• **Task objective**: Your response is a verbatim copy of the listing, stripped of its images.
*-*-*
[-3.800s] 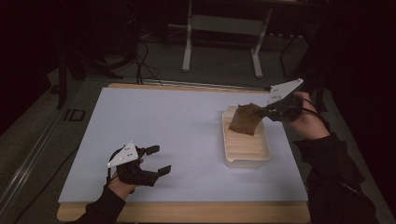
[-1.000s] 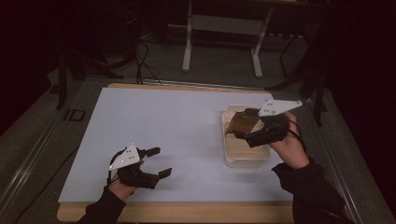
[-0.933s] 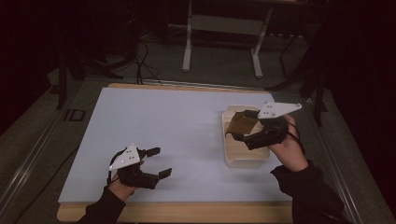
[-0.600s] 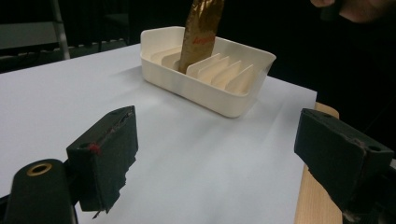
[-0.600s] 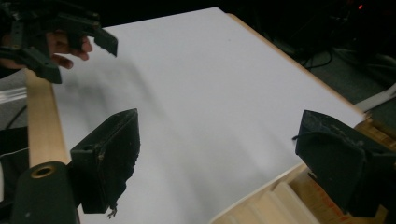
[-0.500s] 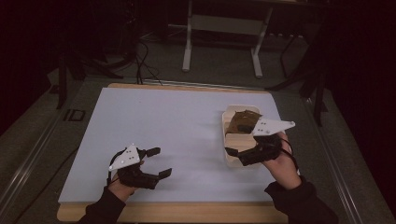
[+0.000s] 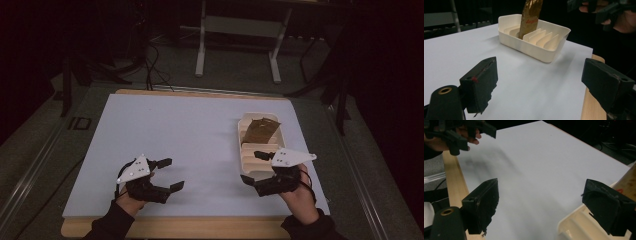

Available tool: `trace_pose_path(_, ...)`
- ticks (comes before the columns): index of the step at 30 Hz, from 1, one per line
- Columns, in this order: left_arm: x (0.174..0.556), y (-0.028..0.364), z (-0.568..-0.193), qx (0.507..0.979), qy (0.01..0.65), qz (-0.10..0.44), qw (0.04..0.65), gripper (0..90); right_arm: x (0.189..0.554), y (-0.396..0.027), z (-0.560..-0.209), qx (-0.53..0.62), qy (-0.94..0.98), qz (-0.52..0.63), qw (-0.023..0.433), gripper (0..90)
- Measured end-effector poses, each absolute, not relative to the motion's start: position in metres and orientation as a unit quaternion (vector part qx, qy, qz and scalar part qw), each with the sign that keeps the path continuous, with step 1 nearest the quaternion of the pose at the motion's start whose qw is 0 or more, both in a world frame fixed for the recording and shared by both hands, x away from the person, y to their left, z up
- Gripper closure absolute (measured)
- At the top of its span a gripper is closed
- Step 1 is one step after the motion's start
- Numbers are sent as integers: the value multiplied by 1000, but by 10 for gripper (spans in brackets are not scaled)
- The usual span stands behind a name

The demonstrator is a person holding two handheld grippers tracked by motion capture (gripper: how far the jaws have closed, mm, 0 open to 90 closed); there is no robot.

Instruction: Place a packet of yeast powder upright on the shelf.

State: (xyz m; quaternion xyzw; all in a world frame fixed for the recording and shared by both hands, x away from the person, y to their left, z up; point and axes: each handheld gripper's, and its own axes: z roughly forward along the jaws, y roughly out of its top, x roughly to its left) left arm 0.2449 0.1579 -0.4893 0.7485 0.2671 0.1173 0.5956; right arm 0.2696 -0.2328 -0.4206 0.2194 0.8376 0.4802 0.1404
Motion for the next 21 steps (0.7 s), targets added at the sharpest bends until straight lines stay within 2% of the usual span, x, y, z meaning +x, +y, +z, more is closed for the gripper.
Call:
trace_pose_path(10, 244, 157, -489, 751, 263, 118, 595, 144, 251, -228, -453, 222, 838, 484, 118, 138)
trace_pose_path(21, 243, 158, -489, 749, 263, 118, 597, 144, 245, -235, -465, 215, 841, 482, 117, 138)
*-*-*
• **Expected answer**:
[-3.800s] 
[-1.000s] 
[-0.933s] 
[-0.600s] 
[-0.600s] 
[-0.500s] 
[+0.000s] 

Available tool: `trace_pose_path(_, ...)`
- ticks (comes before the columns): index of the step at 30 Hz, from 1, one per line
- Columns, in this order: left_arm: x (0.174..0.556), y (-0.028..0.364), z (-0.568..-0.193), qx (0.507..0.979), qy (0.01..0.65), qz (-0.10..0.44), qw (0.04..0.65), gripper (0..90); right_arm: x (0.189..0.554), y (-0.396..0.027), z (-0.560..-0.209), qx (-0.53..0.62), qy (-0.94..0.98), qz (-0.52..0.63), qw (-0.023..0.433), gripper (0..90)
- Measured end-effector poses, each absolute, not relative to the motion's start: position in metres and orientation as a unit quaternion (vector part qx, qy, qz and scalar part qw), each with the sign that keeps the path continuous, with step 1 nearest the quaternion of the pose at the motion's start whose qw is 0 or more, both in a world frame fixed for the recording and shared by both hands, x away from the person, y to their left, z up
- Gripper closure absolute (measured)
- At the top of its span a gripper is closed
- Step 1 is one step after the motion's start
- Numbers are sent as integers: the value multiplied by 1000, but by 10 for gripper (spans in brackets are not scaled)
- The usual span stands behind a name

The demonstrator is a person holding two handheld grippers tracked by motion capture (gripper: how far the jaws have closed, mm, 0 open to 90 closed); there is no robot.

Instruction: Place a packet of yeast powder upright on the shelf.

State: (xyz m; quaternion xyzw; all in a world frame fixed for the recording and shared by both hands, x away from the person, y to their left, z up; point and axes: each handheld gripper's, and its own axes: z roughly forward along the jaws, y roughly out of its top, x roughly to its left) left arm 0.2449 0.1579 -0.4893 0.7485 0.2671 0.1173 0.5956; right arm 0.2696 -0.2328 -0.4206 0.2194 0.8376 0.4802 0.1404
Motion for the next 21 steps (0.7 s), targets added at the sharpest bends until straight lines stay within 2% of the usual span, x, y, z meaning +x, +y, +z, more is closed for the gripper.
Call:
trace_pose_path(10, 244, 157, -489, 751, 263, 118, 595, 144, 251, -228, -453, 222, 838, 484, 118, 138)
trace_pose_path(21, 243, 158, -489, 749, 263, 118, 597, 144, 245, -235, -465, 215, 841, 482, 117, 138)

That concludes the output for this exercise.